▶ Exercise aim: I'd like the entire listing output verbatim, apart from the pictures.

▶ Exercise data:
--------------------------------------------------
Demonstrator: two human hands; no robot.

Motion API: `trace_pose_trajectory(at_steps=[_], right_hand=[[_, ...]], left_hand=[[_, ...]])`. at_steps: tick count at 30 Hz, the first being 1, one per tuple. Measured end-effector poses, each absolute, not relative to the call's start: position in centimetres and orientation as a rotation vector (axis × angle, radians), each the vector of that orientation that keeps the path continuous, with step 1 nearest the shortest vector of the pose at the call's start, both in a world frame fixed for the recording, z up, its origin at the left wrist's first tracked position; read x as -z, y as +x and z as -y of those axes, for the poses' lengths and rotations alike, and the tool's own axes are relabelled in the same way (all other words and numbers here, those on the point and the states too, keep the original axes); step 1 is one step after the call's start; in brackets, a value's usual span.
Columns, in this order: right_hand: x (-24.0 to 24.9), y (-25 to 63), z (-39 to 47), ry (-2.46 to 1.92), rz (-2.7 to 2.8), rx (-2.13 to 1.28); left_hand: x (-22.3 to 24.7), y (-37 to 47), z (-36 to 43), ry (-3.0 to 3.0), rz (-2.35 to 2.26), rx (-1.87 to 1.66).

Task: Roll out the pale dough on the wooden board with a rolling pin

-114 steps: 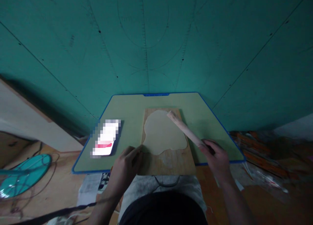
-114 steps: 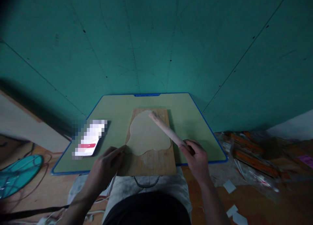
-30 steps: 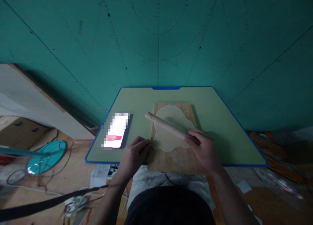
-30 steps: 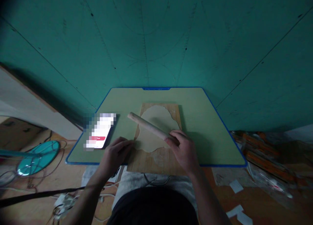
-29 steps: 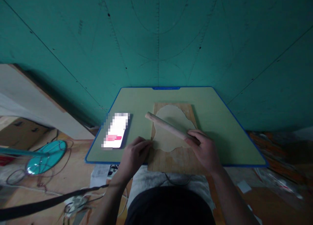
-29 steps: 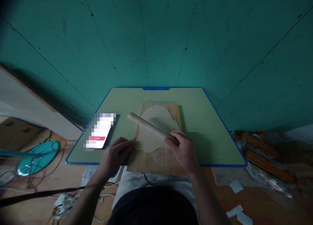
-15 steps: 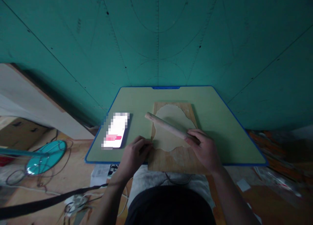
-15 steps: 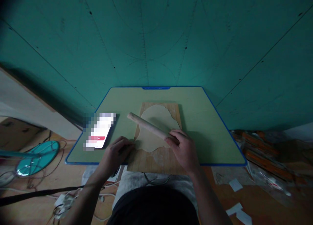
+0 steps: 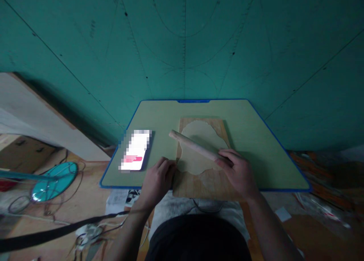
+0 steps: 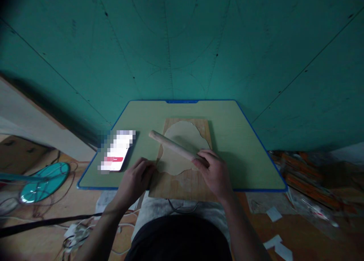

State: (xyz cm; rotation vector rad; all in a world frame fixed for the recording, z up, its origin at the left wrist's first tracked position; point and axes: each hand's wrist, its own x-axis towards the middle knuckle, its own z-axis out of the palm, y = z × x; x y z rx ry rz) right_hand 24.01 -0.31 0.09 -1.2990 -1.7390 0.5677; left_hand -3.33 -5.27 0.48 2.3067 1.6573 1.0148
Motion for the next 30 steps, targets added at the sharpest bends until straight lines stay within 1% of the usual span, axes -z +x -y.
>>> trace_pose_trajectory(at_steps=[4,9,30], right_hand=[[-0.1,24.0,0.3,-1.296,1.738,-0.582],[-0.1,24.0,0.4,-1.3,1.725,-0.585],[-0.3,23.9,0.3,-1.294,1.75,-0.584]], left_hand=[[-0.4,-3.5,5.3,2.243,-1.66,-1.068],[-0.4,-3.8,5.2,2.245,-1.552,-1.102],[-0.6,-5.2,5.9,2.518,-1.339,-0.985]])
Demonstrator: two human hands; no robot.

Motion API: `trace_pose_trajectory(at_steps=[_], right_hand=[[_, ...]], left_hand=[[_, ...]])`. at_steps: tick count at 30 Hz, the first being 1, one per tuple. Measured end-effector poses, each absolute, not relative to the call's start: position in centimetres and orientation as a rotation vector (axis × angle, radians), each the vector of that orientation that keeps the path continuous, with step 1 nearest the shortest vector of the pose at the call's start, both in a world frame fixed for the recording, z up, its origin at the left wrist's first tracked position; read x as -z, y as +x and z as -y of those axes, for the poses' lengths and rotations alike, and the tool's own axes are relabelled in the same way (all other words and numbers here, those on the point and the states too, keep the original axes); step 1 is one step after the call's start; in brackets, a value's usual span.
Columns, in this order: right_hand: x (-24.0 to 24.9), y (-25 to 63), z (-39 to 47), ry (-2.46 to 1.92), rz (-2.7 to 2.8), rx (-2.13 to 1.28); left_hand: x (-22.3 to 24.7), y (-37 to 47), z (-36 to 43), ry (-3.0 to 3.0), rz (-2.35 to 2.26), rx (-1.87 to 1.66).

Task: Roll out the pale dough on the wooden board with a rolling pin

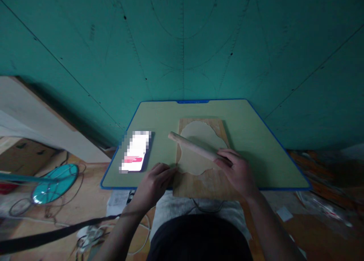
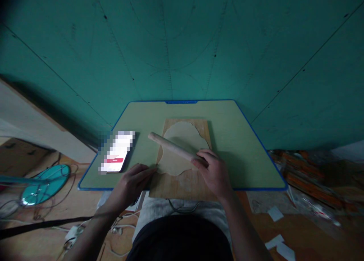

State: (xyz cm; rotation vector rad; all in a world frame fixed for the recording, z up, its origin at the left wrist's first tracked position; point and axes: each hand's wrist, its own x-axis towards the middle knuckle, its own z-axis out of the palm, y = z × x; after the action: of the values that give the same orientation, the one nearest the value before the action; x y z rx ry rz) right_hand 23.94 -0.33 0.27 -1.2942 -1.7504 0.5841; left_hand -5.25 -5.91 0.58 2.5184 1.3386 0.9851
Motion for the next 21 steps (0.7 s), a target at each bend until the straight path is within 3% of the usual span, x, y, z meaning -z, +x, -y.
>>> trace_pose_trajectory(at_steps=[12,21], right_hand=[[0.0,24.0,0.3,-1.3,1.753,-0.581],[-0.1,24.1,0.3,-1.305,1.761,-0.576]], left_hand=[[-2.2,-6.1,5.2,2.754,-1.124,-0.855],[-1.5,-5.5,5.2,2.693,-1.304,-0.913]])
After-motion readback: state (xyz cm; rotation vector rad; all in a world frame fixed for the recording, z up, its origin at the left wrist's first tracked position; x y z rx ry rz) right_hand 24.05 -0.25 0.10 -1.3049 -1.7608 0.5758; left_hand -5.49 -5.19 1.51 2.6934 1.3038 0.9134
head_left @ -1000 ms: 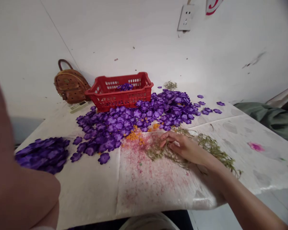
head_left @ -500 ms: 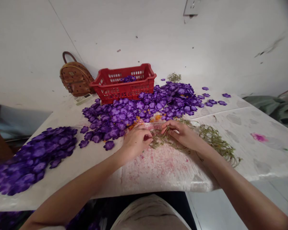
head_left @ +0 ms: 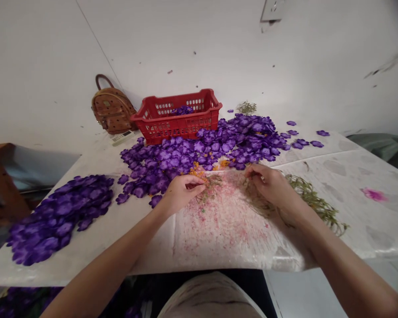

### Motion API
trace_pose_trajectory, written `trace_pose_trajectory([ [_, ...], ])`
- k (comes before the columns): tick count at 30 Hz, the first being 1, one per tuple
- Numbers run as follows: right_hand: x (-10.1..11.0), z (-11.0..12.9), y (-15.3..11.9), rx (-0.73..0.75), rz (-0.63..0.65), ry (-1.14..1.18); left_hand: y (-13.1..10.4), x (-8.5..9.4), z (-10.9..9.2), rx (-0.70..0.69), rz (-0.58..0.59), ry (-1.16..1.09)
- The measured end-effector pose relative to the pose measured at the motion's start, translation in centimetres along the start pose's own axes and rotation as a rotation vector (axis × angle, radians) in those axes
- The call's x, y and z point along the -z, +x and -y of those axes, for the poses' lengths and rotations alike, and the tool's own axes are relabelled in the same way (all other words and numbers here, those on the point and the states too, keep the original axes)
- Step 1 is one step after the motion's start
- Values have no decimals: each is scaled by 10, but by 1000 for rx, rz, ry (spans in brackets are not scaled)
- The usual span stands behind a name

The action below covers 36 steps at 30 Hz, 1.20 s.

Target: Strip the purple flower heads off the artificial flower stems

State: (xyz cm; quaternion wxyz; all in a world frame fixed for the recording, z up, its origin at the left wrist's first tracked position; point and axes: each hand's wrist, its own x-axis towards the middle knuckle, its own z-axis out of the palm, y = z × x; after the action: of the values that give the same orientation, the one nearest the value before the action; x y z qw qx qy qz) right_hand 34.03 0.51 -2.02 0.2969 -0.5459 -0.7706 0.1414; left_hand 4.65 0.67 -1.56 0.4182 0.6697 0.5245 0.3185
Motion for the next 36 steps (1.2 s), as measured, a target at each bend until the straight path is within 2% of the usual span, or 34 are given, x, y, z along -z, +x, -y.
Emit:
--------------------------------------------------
▶ Your solution:
Demonstrator: two human hands; no robot.

Motion API: `trace_pose_trajectory(at_steps=[_], right_hand=[[_, ...]], left_hand=[[_, ...]])`. at_steps: tick count at 30 Hz, the first being 1, one per tuple. Measured end-effector poses, each absolute, not relative to the call's start: position in centimetres and orientation as a rotation vector (axis × angle, radians), each the vector of that orientation that keeps the path continuous, with step 1 nearest the shortest vector of the pose at the call's start, both in a world frame fixed for the recording, z up, its origin at the left wrist's first tracked position; read x as -z, y as +x and z as -y of those axes, for the poses' lengths and rotations alike, and the tool's own axes are relabelled in the same way (all other words and numbers here, those on the point and the states too, keep the original axes); step 1 is one step after the call's start; in brackets, a value's usual span.
Columns, in this order: right_hand: x (-24.0 to 24.9), y (-25 to 63), z (-39 to 47), ry (-2.46 to 1.92), rz (-2.7 to 2.8), rx (-2.13 to 1.28); left_hand: x (-22.3 to 24.7), y (-37 to 47), z (-36 to 43), ry (-3.0 to 3.0), rz (-2.35 to 2.26), rx (-1.87 to 1.66).

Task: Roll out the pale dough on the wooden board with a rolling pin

-114 steps: 
-114 steps: 
-30 steps: 
-30 steps: 
-29 steps: 
-29 steps: 
-15 steps: 
-15 steps: 
+0 steps: 
+0 steps: 

State: (xyz cm; rotation vector rad; all in a world frame fixed for the recording, z up, its origin at the left wrist's first tracked position; point and axes: each hand's wrist, its own x-axis towards the middle knuckle, its own z-axis out of the palm, y = z × x; x y z rx ry rz) right_hand 24.01 -0.31 0.09 -1.2990 -1.7390 0.5677; left_hand -3.33 -5.27 0.48 2.3067 1.6573 1.0148
Motion for the next 30 steps, targets added at the sharpest bends until straight lines stay within 1% of the usual span, axes -z +x -y.
>>> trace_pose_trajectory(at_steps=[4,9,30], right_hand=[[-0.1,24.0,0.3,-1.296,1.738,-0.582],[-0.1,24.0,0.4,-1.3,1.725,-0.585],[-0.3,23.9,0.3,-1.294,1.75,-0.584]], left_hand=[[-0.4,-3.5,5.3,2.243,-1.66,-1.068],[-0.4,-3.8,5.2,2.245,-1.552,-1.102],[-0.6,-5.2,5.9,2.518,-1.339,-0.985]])
Demonstrator: two human hands; no robot.

Motion API: `trace_pose_trajectory(at_steps=[_], right_hand=[[_, ...]], left_hand=[[_, ...]])`. at_steps: tick count at 30 Hz, the first being 1, one per tuple. Measured end-effector poses, each absolute, not relative to the call's start: position in centimetres and orientation as a rotation vector (axis × angle, radians), each the vector of that orientation that keeps the path continuous, with step 1 nearest the shortest vector of the pose at the call's start, both in a world frame fixed for the recording, z up, its origin at the left wrist's first tracked position; read x as -z, y as +x and z as -y of those axes, for the poses' lengths and rotations alike, and the tool's own axes are relabelled in the same way (all other words and numbers here, those on the point and the states too, keep the original axes); step 1 is one step after the call's start; in brackets, a value's usual span.
Columns, in this order: right_hand: x (-24.0 to 24.9), y (-25 to 63), z (-39 to 47), ry (-2.46 to 1.92), rz (-2.7 to 2.8), rx (-2.13 to 1.28); left_hand: x (-22.3 to 24.7), y (-37 to 47), z (-36 to 43), ry (-3.0 to 3.0), rz (-2.35 to 2.26), rx (-1.87 to 1.66).

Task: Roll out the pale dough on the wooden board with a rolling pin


State: (xyz cm; rotation vector rad; all in a world frame fixed for the recording, z up, its origin at the left wrist's first tracked position; point and axes: each hand's wrist, its own x-axis towards the middle knuckle, its own z-axis out of the palm, y = z × x; after the action: of the values that give the same orientation, the one nearest the value before the action; x y z rx ry rz) right_hand 23.94 -0.33 0.27 -1.2942 -1.7504 0.5841; left_hand -5.25 -5.91 0.58 2.5184 1.3386 0.9851
Motion for the next 21 steps (0.7 s), a target at each bend until the straight path is within 3% of the usual span, x, y, z meaning -z, +x, -y.
>>> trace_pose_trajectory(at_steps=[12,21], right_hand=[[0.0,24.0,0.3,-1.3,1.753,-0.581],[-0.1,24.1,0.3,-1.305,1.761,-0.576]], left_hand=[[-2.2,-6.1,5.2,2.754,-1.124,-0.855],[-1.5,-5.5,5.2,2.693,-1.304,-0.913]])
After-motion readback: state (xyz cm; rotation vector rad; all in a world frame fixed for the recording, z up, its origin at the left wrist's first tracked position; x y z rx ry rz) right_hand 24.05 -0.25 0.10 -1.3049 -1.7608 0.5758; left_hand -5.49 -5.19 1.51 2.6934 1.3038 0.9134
head_left @ -1000 ms: 
head_left @ -500 ms: 
head_left @ +0 ms: 

### Motion API
trace_pose_trajectory, written `trace_pose_trajectory([ [_, ...], ])`
- k (comes before the columns): tick count at 30 Hz, the first being 1, one per tuple
- Numbers run as follows: right_hand: x (-10.1..11.0), z (-11.0..12.9), y (-15.3..11.9), rx (-0.73..0.75), rz (-0.63..0.65), ry (-1.14..1.18); left_hand: y (-13.1..10.4), x (-8.5..9.4), z (-10.9..9.2), rx (-0.70..0.69), rz (-0.58..0.59), ry (-1.16..1.09)
- The measured end-effector pose relative to the pose measured at the motion's start, translation in centimetres along the start pose's own axes and rotation as a rotation vector (axis × angle, radians) in those axes
- The call's x, y and z point along the -z, +x and -y of those axes, for the poses' lengths and rotations alike, and the tool's own axes are relabelled in the same way (all other words and numbers here, those on the point and the states too, keep the original axes)
- Step 1 is one step after the motion's start
- Values have no decimals: each is scaled by 10, but by 1000 for rx, rz, ry (spans in brackets are not scaled)
- The usual span stands behind a name

The action below covers 36 steps at 30 Hz, 1.20 s.

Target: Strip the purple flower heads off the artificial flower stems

State: (xyz cm; quaternion wxyz; all in a world frame fixed for the recording, z up, its origin at the left wrist's first tracked position; point and axes: each hand's wrist, its own x-axis towards the middle knuckle, its own z-axis out of the palm, y = z × x; after the action: of the values that give the same orientation, the one nearest the value before the action; x y z qw qx qy qz) right_hand 34.03 0.51 -2.02 0.2969 -0.5459 -0.7706 0.1414; left_hand 4.65 0.67 -1.56 0.4182 0.6697 0.5245 0.3185
Motion for the next 36 steps (1.2 s), as measured, a target at each bend until the straight path is within 2% of the usual span, or 34 are given, x, y, z along -z, +x, -y.
Emit:

With that, the answer is finished.